Pilar Zeta is an Argentine multimedia artist, graphic designer, and creative director currently residing in the United States. She is best known for her surrealist album covers, mystical-futurism artwork and long-time partnership with British rock band Coldplay, receiving a nomination for Best Recording Package at the 63rd Grammy Awards for their eighth album Everyday Life (2019). She created the Hall of Visions installation at Miami's Art Basel for Faena Art as well.

Early life 
Pilar Zeta was born and raised in Buenos Aires, Argentina. Drawing and painting since the age of six, early on she saw art as a medium of expression. Her father would take her to art museums, where she recollects being "overwhelmed with the colors and techniques", as well as excited to recreate at home what she saw. While young, Zeta was also exposed by her mother to Indigo children philosophies, which made her interested in cosmology, metaphysics, and later on meditation. She was introduced to 1960s rock bands such as Pink Floyd, Led Zeppelin and the Alan Parsons Project by her brother, paying mind to the bands' psychedelic album covers. In her early teens Zeta then became a user of softwares such as Corel Draw and Photoshop, explaining that "once I started going to school, my favourite subject was computers [...] And besides that I've been always an avid lover of books, especially the covers, I would stare at them for hours. I always knew I was going to be an artist."

Career

Early years 
Leaving Argentina at the age of nineteen, Zeta moved to the United States as a foreign exchange student. Within a year she was hired as a graphic designer, despite having no formal secondary training. In Miami she soon began designing artwork for musicians and promoters in the local EDM scene. In 2009 she moved from Miami to Berlin, exhibiting her art there, in London, and in Moscow. Her pieces have since been reviewed in publications such as Groove Magazine, Vogue, Flaunt, L'Officiel, and many others.

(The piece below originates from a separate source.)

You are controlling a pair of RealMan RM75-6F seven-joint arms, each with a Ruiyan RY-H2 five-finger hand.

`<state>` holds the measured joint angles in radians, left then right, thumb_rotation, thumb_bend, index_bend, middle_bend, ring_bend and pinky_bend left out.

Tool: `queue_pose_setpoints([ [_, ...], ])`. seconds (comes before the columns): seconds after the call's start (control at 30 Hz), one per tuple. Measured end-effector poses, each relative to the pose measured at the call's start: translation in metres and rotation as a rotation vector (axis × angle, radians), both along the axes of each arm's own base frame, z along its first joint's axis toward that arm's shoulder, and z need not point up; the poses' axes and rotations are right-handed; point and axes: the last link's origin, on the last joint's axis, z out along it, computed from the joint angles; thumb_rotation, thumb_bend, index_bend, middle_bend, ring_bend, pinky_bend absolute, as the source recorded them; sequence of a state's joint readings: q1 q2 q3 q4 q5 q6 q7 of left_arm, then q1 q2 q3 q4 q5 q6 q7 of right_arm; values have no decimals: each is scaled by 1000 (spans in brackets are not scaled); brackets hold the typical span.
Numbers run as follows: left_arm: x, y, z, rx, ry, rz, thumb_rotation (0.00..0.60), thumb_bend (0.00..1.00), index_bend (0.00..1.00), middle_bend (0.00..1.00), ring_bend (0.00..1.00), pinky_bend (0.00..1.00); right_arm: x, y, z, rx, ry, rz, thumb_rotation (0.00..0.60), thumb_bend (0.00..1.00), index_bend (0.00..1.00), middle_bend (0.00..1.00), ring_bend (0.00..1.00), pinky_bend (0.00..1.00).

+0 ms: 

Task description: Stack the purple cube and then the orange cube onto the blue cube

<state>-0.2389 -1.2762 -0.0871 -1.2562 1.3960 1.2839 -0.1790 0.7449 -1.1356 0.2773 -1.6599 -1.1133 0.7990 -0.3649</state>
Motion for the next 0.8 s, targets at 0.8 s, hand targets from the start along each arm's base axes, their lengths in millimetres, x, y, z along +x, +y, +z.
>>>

Collaboration with Coldplay 
During 2015, Zeta's work was encountered by Phil Harvey, Coldplay's creative director. He commissioned a piece for the band's seventh studio album A Head Full of Dreams, which would be released in December of that year. She collaborated with them on a studio in London to make a three meters handmade collage with childhood images of each member of the band. A kaleidoscope version of it was then used as the album cover, including a colorful version of the flower of life designed by herself in the middle. Zeta would ultimately settle a long-term partnership with them, including the art direction for 2019's Everyday Life, which was nominated for Best Recording Package at the 63rd Grammy Awards, as well as the artwork and package from 2021's Music of the Spheres. Since 2017 she has also worked with other mainstream artists, such as in the visual design for Katy Perry's "Teenage Dream" live performances at Witness: The Tour, the artwork and music video direction for Camila Cabello's "Don't Go Yet", and the package for Lil Nas X's Montero.

Hall of Visions 
In 2021, Zeta was commissioned by Faena Art to do a large scale installation during Miami Art Week at the Faena Hotel. Under the name Hall of Visions, the site-specific artwork features a sculpture named Hatch, which depicts a cracked egg as symbol of rebirth and realization according to Regia Magazine. She described the piece as a tribute to the history of Art Deco and that "it is meant to be a portal for people to connect with their own Vision". Clarín praised the installation for its "triumphal arches" that can be a "callback to a hotel as much as a temple". It was one of the most photographed artworks of the event, being also released as a NFT through a partnership with Aorist.

Style and influences

Artwork 
Zeta's artwork is heavily influenced by her upbringing and an interest in Ancient Egypt, cosmology and metaphysics. While being interviewed for Vogue, she described it as "colorful", "retro-futuristic" and "otherworldly", concluding that "it is like a parallel universe". According to Flaunt, her pieces are characterized by "pastel postmodernist aesthetics" and "could very well be a trip through the cosmos". Zeta employs multiple mediums on her work as well, sometimes drawing and scanning her own art or using photographs from flea markets and old books for collages, creating her own resources from shapes to textures: "I draw them in Illustrator or create them in Cinema 4D and then migrate them to Photoshop".

Music 
When asked about her musical style, Zeta mentioned being shaped by her obsession with postmodern furniture: “I was trying to redecorate my house while we were doing the music. All these lines crossed, and after a while, we just had all the songs for the album, and making the artwork was just so easy because it was part of it". In 2018, she released her debut record Moments of Reality. Produced in collaboration with Jimmy Edgar, it attempts to fulfill her desire of fitting art, music, and clothing seamlessly together, being inspired on Japanese musician Haruomi Hosono and synth group Art of Noise.

Discography
 Moments of Reality (2018)

Design credits

Further reading 
Interviews

See also
List of graphic designers
List of Argentine Grammy Award winners and nominees

References

External links
Pilar Zeta at AllMusic
Pilar Zeta at Discogs
Pilar Zeta on Facebook
Pilar Zeta on Instagram

Living people
People from Buenos Aires
Argentine graphic designers
Women graphic designers
Argentine fashion designers
Argentine women fashion designers
Album-cover and concert-poster artists
Year of birth missing (living people)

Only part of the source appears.